China Navigating The Homegrown Waters For Exascale

A major part of China’s several initiatives to build an exascale-class supercomputers has been the country’s determination to rely mostly on homegrown technologies – from processors and accelerators to interconnects and software – rather than turn to vendors outside of its borders, particularly those from the United States. The drive is part of a larger effort by China’s leaders to grow key industries inside the country, including its technology sector, to the point where they can compete with others across the globe.

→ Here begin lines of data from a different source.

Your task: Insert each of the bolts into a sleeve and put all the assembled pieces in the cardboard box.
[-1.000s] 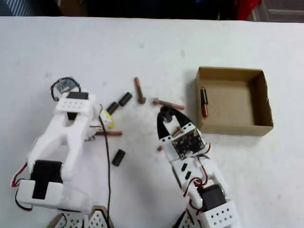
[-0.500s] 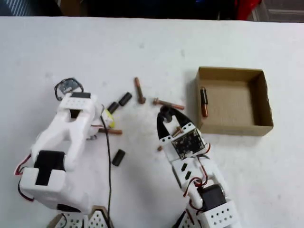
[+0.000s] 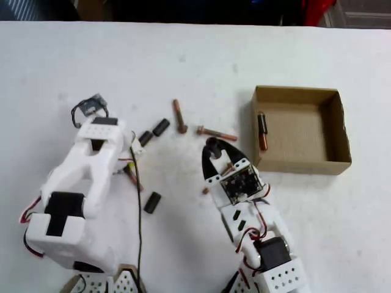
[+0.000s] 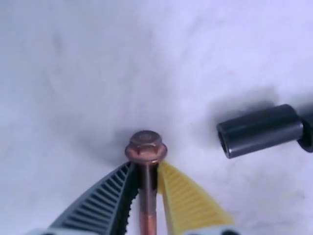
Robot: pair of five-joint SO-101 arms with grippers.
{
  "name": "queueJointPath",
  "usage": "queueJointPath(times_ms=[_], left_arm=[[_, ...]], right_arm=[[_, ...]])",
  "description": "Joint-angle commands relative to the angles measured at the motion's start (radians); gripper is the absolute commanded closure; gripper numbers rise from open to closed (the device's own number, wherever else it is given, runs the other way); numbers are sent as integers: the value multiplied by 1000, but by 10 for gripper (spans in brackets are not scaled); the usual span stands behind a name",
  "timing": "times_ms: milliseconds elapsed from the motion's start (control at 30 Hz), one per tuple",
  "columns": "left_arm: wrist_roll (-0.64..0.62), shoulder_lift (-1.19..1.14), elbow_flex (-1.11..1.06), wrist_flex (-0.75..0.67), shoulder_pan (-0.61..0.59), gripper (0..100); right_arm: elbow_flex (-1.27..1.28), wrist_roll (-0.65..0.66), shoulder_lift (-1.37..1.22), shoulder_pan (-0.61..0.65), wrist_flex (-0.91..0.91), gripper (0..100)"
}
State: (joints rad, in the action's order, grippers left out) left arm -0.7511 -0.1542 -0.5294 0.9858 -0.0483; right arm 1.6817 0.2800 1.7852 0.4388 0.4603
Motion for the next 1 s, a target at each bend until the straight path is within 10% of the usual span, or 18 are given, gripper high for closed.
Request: queueJointPath(times_ms=[0,667,967], left_arm=[[15,-2,29,-81,-15,974],[913,7,29,-78,-8,973],[1030,1,28,-86,4,973]], right_arm=[[9,-5,15,-8,1,982],[9,-5,15,-5,1,982],[9,-5,15,-5,1,982]])
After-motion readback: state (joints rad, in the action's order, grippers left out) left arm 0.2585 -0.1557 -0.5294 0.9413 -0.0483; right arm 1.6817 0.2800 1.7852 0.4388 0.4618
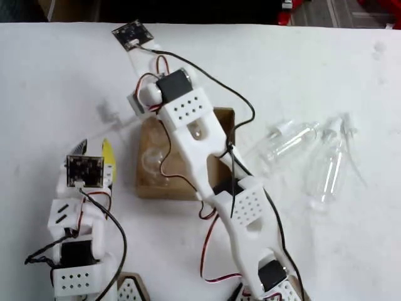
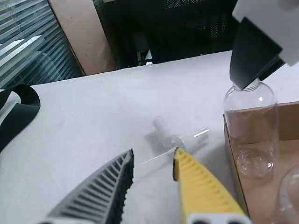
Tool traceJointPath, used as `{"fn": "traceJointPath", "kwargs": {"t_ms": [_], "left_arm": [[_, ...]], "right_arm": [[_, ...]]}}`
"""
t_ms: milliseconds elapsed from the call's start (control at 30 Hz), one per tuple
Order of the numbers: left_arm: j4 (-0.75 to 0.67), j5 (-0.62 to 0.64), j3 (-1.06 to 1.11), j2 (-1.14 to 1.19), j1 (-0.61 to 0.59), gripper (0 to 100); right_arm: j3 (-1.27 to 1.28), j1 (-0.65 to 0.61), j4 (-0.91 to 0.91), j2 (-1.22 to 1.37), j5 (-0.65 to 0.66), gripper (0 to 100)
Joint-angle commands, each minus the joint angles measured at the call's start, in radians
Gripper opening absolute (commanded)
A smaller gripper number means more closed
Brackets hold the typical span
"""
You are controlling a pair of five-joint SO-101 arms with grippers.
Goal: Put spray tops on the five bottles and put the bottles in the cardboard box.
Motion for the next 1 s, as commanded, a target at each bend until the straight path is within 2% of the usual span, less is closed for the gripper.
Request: {"fn": "traceJointPath", "kwargs": {"t_ms": [0,267,467,700,833,967], "left_arm": [[0.008,-0.005,-0.002,-0.012,-0.010,13],[0.008,-0.005,-0.002,-0.012,-0.010,13],[0.008,-0.005,-0.002,-0.012,-0.010,13],[0.009,-0.005,-0.002,-0.012,-0.010,13],[0.009,-0.005,-0.002,-0.012,-0.010,13],[0.011,-0.005,-0.002,-0.012,-0.010,13]], "right_arm": [[-0.011,-0.010,0.010,-0.041,-0.006,4.6],[-0.012,-0.012,0.025,-0.045,-0.003,20.0],[-0.012,-0.012,0.042,-0.064,0.002,20.5],[-0.012,0.013,0.073,-0.222,0.003,20.7],[-0.012,0.074,0.113,-0.335,0.003,20.7],[-0.006,0.245,0.153,-0.420,0.005,20.5]]}}
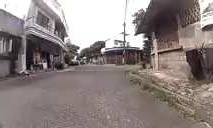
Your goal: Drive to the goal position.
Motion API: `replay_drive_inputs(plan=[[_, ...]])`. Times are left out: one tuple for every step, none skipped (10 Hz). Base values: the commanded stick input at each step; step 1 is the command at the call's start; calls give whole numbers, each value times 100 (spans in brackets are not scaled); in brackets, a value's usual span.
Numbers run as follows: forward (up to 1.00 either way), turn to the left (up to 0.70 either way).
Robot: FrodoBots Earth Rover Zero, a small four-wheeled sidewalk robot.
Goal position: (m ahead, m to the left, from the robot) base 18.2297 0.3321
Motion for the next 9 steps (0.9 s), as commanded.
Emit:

Some of the fruits of the push for China-made technology components can be seen in the country’s Sunway TaihuLight supercomputer, the massive system that sat atop the Top500’s list of the world’s fastest systems that use the Linpack benchmark until it was toppled in June by Summit system, which is based on technologies from IBM, Nvidia and Mellanox and is housed at the Oak Ridge National Laboratory in the United States. The Sunway TaihuLight, which delivers a peak performance of 93 teraflops, is powered by Sunway’s SW26010 processors, uses an interconnect technology from Sunway and runs the Sunway RaiseOS 2.0.5 operating system.

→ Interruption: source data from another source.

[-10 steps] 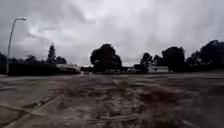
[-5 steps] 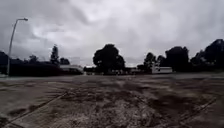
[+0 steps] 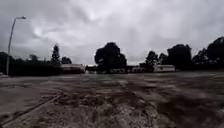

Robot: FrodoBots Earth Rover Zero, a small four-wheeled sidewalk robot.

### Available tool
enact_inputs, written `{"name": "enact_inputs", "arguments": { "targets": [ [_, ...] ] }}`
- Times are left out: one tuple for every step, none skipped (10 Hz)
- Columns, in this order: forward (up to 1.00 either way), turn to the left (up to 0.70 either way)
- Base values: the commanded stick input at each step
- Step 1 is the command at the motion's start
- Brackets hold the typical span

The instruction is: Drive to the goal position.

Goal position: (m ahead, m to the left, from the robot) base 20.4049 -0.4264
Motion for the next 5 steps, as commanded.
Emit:
{"name": "enact_inputs", "arguments": {
  "targets": [
    [0.69, 0.00],
    [0.69, 0.00],
    [0.69, 0.00],
    [0.69, 0.00],
    [0.69, 0.00]
  ]
}}
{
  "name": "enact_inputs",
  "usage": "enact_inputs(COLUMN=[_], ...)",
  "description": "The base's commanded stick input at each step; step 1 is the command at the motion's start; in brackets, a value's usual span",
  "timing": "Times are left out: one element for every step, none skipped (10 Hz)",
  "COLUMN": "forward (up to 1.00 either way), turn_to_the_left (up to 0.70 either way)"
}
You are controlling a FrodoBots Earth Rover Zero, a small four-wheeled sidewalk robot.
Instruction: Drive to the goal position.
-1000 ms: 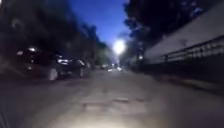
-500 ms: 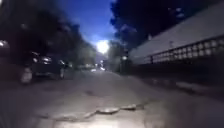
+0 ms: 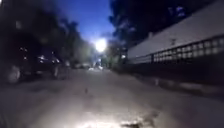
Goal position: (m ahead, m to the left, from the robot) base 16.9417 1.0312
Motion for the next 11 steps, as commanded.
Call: enact_inputs(forward=[0.85, 0.85, 0.85, 0.85, 0.85, 0.85, 0.85, 0.85, 0.85, 0.85, 0.85], turn_to_the_left=[0.0, 0.0, 0.0, 0.0, 0.0, 0.0, 0.0, 0.0, 0.0, 0.0, 0.0])
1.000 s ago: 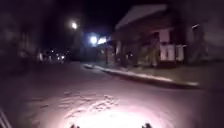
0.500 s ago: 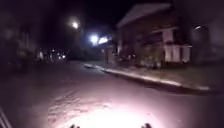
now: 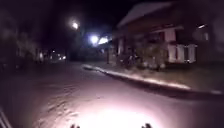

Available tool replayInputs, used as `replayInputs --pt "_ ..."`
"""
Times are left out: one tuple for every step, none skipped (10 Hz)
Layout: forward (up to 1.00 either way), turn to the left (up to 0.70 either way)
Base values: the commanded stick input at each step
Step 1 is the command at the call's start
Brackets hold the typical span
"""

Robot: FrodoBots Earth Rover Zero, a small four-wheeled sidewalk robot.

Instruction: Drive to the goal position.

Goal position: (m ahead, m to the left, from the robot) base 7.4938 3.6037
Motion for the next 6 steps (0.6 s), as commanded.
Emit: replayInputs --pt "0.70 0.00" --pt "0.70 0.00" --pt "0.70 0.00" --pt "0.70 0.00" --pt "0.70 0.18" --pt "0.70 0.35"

But as the country works toward its exascale system, engineers looking at the technology have to weight such factors as how the systems will be used and the budgets available for the development of various components, and the reliance on homegrown technologies is raising its own challenges, including the need to develop an ecosystem to support them, according to Qian Depei, Beihang University, and Sun Yat-sen University and dean of the School of Data and Computer Science at Sun Yat-sen University, who spoke at this week’s SC18 supercomputing conference in Dallas.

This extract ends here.